Only the count is needed. Count the lines below with the word "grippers" in them.

- Opening Delimiter -

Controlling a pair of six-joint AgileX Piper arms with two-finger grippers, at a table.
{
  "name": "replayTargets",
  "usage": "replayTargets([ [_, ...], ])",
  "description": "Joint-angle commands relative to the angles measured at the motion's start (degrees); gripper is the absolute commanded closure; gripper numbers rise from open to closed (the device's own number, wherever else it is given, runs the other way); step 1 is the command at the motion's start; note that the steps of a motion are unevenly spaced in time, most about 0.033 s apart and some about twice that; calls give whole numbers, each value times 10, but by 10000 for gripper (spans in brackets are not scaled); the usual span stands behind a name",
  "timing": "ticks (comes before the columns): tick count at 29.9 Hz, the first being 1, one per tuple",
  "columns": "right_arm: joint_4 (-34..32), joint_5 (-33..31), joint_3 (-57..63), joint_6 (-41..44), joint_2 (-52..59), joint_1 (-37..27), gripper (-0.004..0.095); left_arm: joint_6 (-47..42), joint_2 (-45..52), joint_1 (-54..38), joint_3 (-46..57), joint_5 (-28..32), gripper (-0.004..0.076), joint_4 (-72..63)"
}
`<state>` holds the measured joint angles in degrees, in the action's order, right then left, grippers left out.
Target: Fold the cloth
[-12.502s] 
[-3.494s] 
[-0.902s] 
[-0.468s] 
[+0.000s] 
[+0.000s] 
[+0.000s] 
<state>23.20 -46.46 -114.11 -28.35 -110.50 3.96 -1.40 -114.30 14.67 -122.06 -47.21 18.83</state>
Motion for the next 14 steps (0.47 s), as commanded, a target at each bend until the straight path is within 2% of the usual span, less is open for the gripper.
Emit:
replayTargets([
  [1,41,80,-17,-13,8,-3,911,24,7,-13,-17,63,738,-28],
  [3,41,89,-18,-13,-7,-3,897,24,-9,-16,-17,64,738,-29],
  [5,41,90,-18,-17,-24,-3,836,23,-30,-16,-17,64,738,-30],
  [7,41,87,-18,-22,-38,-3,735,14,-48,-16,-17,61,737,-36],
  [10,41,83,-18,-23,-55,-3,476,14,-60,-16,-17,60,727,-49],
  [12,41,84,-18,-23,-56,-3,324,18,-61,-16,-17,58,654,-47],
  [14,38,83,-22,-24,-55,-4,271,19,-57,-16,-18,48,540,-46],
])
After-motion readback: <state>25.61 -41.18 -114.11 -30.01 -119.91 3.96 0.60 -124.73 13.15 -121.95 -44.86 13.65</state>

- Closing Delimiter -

**ANSWER BOX**
2